To the editor:
I’ve been meaning to write a letter to a friend of mine for almost a year. I’ve been continually writing reminders to myself to write her, but it just hasn’t happened. I regret that.
I have thought about what I’d write in the letter many times. I was going to write about what’s been happening in my life since I last saw her. I was going to write about the few “big” moments that have occurred and then all the little things. All those little things that don’t seem to be very important, but which nonetheless make up the majority of life. I don’t think I can write that letter anymore and I regret that. I regret that more than anything. The little things of my life seem very small to me right now, very irrelevant.
I consider myself a writer. That is what I do and will do until I die. For two weeks now I have been wondering if anything I have ever written or will ever write is in the least bit relevant.
After Tuesday, for about four days, I wished for one thing: Monday. I wanted nothing more than to go back to Monday; to go back to my normal routine; to go back to the repetition and the habits I had been cultivating for years. I don’t want Monday anymore, at least not that Monday.
I’ve been reminding myself of little things everyday since then. They seem quite trite and cliche, but they help. Life can’t stop and when it does, it is death. Time can’t go backwards, only forwards. Little things like that.
I wrote this sometime on Tuesday morning:
I once visited her.
She looked up, stood tall,
arm upraised to a cloudless sky.
I saw her again,
and she seemed so small,
all alone in the water.
I read the novel Timequake, by Kurt Vonnegut, a couple months ago and there is a phrase in it I can’t stop thinking about. It is used in order to get people up and running again after the occurrence of a timequake.

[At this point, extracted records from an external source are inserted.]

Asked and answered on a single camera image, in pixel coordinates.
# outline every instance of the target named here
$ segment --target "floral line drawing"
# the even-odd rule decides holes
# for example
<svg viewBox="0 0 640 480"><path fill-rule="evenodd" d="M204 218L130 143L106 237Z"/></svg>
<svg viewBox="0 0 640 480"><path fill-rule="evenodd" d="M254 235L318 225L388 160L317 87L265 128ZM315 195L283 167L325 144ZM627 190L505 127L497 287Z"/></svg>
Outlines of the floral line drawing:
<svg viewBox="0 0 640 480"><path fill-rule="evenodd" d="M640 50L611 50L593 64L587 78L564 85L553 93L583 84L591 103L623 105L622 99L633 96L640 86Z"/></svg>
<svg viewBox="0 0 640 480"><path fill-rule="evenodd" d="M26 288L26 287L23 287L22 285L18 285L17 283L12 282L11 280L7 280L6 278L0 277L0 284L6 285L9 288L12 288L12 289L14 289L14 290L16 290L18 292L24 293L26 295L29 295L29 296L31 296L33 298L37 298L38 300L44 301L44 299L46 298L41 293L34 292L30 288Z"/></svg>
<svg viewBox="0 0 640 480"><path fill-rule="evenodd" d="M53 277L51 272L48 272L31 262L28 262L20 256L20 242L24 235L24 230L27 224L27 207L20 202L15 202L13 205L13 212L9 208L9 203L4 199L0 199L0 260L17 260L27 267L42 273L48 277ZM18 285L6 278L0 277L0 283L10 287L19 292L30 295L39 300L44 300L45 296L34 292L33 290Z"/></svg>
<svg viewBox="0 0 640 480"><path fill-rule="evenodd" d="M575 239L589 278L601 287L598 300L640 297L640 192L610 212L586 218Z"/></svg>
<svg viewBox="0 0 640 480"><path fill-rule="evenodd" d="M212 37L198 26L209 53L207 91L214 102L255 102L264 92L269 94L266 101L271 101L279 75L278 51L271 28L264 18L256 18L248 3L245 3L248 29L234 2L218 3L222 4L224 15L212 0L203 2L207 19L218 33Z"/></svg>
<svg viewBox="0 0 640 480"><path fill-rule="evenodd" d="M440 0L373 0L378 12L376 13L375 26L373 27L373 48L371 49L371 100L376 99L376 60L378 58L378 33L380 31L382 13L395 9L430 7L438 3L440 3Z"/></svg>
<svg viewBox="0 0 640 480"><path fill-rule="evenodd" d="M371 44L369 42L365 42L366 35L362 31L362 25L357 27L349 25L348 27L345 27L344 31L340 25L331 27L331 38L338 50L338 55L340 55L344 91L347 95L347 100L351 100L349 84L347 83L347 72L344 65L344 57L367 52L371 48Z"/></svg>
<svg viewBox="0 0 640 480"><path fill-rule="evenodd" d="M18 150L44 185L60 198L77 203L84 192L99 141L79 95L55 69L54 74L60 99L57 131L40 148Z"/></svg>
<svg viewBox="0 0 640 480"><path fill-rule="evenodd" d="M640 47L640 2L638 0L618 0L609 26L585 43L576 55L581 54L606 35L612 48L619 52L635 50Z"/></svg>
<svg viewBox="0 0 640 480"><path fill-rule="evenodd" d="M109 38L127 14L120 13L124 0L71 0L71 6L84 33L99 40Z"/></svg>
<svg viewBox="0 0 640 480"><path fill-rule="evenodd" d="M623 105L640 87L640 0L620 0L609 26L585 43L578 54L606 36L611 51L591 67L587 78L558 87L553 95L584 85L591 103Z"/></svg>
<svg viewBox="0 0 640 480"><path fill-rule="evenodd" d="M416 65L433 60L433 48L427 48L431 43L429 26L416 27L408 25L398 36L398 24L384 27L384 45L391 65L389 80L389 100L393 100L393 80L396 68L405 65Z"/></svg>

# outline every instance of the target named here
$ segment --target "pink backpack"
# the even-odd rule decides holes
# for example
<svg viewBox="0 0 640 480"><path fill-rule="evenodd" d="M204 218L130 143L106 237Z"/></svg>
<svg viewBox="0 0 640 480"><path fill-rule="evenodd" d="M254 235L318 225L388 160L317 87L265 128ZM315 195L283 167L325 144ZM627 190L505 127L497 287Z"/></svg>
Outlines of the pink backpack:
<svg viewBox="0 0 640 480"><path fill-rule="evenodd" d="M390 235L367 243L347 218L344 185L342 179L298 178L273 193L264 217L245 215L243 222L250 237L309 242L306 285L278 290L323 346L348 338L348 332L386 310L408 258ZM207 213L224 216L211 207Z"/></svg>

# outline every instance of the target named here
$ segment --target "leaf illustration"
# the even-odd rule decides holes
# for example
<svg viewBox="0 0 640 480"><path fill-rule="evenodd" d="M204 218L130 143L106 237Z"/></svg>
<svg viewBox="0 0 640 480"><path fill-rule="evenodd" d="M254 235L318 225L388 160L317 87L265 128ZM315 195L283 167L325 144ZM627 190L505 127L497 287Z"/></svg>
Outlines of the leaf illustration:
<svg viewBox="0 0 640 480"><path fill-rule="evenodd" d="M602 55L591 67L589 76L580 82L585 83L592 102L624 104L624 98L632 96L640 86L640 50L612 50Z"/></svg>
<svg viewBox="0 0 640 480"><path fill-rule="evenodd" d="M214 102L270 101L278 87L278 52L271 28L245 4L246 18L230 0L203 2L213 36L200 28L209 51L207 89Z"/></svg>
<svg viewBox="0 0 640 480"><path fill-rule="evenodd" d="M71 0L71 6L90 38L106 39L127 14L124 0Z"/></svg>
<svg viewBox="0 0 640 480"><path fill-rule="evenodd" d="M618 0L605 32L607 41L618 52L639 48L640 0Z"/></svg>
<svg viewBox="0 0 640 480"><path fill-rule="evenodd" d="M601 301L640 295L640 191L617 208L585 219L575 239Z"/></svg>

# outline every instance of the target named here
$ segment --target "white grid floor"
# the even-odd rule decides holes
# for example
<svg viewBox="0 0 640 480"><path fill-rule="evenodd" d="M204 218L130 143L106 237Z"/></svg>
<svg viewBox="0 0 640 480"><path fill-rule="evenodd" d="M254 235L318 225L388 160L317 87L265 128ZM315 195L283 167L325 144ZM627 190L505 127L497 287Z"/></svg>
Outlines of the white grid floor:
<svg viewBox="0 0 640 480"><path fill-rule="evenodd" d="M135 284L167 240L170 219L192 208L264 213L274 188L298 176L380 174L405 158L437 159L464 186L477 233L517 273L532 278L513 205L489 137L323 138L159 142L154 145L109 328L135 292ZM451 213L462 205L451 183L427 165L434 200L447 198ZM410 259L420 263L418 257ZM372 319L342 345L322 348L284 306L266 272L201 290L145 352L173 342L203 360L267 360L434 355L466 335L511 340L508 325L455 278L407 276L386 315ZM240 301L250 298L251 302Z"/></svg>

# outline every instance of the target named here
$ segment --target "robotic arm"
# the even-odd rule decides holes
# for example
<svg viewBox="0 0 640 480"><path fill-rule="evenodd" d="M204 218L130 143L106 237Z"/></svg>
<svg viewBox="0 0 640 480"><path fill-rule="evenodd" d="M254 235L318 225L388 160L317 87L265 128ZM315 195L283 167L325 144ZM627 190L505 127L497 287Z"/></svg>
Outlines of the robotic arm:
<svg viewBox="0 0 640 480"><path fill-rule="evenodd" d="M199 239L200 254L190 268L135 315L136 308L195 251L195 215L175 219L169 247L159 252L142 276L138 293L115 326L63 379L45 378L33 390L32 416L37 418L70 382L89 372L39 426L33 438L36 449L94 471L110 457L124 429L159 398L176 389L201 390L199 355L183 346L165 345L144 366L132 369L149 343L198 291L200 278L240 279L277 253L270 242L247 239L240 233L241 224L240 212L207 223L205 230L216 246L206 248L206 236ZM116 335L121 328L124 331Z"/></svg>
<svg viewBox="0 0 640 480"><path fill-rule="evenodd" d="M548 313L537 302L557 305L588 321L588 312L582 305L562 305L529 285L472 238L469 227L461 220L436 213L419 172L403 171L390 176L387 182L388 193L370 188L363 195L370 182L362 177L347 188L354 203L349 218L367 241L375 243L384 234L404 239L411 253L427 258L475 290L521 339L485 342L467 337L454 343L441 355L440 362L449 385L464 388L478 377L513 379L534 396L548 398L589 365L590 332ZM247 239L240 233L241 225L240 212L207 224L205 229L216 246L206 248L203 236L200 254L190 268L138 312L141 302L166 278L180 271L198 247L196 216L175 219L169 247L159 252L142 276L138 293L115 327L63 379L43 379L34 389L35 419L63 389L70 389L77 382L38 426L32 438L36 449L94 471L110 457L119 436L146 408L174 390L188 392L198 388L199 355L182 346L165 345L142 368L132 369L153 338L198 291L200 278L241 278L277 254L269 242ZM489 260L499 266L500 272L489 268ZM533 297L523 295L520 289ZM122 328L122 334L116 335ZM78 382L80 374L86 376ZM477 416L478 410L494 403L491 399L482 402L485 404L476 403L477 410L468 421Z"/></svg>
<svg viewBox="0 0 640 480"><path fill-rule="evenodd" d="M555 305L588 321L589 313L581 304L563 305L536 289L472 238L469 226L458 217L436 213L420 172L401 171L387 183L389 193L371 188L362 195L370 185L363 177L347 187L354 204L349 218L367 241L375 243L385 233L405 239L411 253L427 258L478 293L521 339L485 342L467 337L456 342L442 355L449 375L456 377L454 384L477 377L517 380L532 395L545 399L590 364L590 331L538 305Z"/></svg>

“You were sick, but now you’re well again, and there’s work to do.”
I think this is a good saying. A very relevant saying. I think that we have been sick, but now we are well again or, at least, on the verge of getting well again. I think we have work to do and that part of that work is to make sure we never get sick again. And as with any illnesses, the road to a cure lies within us as much as it does outside of us. Yet, I fear we will forget this or that we won’t even realize it in the first place. We must change ourselves as much as we must change the world. I fear that if we don’t, then before long we’re going to be sick again. We are going to be right back where we started. I fear that, like it was on that Monday I wanted back so badly, it will not be a question of could this ever happen, but will be, once again, simply a question of when.